§ How to complete this task: What are the lines below, starting at the line containing "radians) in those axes" and ending at the line containing "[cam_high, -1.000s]"? Write them out exactly, ends included, without pictures.

[Source data]
────────────────────
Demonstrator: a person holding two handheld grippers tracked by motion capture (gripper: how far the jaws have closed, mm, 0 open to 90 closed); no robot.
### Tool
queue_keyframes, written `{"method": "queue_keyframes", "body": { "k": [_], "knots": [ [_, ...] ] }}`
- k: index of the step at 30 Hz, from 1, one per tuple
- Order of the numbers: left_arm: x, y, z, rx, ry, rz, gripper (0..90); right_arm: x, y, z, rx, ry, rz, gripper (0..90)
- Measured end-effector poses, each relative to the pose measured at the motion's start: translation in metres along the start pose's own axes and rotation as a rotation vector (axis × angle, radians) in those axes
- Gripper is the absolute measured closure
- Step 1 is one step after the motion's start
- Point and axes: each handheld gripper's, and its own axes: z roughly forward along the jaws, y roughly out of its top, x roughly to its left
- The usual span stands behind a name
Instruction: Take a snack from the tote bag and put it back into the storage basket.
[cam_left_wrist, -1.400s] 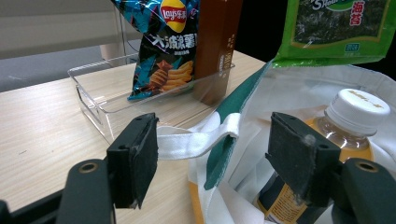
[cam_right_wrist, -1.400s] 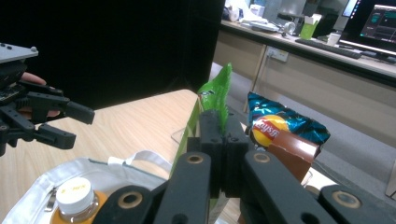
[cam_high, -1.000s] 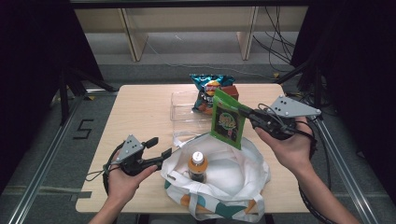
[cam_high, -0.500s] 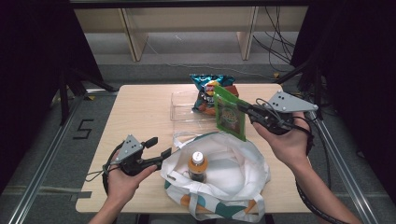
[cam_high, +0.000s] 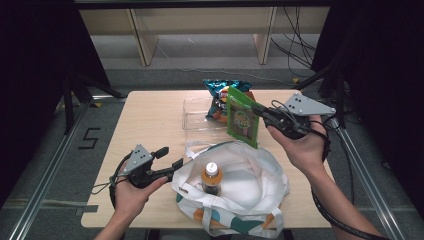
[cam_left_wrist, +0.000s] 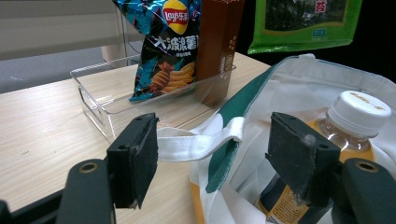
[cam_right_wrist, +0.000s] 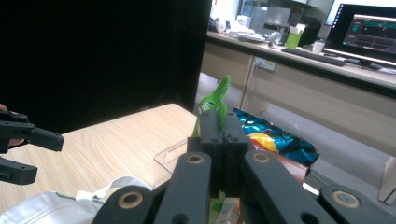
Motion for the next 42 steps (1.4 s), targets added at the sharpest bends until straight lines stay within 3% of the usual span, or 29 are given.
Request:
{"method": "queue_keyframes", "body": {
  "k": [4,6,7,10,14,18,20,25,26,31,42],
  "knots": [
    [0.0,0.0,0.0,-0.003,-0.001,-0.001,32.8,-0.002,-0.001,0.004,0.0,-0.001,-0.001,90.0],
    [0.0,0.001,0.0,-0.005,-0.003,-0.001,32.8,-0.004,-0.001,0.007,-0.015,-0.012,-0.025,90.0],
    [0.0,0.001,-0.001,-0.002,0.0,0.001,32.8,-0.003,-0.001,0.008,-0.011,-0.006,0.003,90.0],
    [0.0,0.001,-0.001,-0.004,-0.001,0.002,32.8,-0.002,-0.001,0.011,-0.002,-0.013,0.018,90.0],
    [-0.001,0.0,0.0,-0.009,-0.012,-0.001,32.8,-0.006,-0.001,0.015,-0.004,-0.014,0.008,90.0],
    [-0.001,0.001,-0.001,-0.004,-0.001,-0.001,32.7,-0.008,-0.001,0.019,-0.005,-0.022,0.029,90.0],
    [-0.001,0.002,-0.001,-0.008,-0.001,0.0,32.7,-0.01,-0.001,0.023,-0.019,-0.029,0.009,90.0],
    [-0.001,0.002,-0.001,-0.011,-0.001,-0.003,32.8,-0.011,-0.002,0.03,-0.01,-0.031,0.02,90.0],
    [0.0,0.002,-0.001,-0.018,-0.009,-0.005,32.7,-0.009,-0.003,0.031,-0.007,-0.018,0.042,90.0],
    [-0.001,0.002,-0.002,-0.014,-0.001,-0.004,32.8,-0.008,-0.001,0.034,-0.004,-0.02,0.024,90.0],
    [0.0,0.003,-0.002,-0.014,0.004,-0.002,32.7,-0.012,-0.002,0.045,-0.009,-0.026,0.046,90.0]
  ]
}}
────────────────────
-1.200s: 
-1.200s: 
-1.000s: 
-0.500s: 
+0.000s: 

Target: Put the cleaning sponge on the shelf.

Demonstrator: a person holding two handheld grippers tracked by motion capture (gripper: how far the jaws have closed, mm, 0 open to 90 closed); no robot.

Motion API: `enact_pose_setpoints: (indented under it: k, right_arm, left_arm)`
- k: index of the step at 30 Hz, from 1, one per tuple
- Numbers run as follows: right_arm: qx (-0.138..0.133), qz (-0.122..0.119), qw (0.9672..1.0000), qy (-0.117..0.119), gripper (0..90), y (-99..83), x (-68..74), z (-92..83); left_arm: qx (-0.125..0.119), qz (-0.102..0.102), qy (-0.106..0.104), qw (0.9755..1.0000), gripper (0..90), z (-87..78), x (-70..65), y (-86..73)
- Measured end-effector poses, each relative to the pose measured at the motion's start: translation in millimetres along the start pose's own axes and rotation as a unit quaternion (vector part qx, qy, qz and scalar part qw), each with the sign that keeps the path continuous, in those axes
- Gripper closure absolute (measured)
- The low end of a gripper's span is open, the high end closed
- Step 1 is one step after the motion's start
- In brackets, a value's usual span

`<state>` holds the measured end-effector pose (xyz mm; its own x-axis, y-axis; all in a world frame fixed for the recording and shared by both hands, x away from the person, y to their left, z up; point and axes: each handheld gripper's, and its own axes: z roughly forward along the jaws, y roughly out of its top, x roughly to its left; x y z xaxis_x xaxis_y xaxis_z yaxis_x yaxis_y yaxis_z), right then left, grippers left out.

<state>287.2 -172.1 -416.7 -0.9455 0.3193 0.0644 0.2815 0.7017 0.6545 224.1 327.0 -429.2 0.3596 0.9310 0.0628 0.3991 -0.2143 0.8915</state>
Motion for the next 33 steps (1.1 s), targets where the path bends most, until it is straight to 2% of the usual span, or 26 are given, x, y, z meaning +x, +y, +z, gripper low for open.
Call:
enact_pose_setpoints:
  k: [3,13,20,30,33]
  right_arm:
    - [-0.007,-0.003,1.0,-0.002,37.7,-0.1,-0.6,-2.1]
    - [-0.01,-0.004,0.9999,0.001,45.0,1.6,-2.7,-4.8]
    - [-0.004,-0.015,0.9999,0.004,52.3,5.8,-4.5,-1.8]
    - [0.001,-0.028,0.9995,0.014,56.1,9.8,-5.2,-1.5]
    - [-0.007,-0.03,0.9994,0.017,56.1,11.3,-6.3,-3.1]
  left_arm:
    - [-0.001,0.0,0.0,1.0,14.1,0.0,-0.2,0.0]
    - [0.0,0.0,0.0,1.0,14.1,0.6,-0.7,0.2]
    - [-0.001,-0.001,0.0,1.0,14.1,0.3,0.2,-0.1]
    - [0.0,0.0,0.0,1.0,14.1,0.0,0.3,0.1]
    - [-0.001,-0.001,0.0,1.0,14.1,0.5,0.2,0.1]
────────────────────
§ Response to the exercise:
- Measured end-effector poses, each relative to the pose measured at the motion's start: translation in metres along the start pose's own axes and rotation as a rotation vector (axis × angle, radians) in those axes
- Gripper is the absolute measured closure
- Step 1 is one step after the motion's start
- Point and axes: each handheld gripper's, and its own axes: z roughly forward along the jaws, y roughly out of its top, x roughly to its left
- The usual span stands behind a name
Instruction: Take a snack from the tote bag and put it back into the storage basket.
[cam_left_wrist, -1.400s] 
[cam_right_wrist, -1.400s] 
[cam_high, -1.000s] 

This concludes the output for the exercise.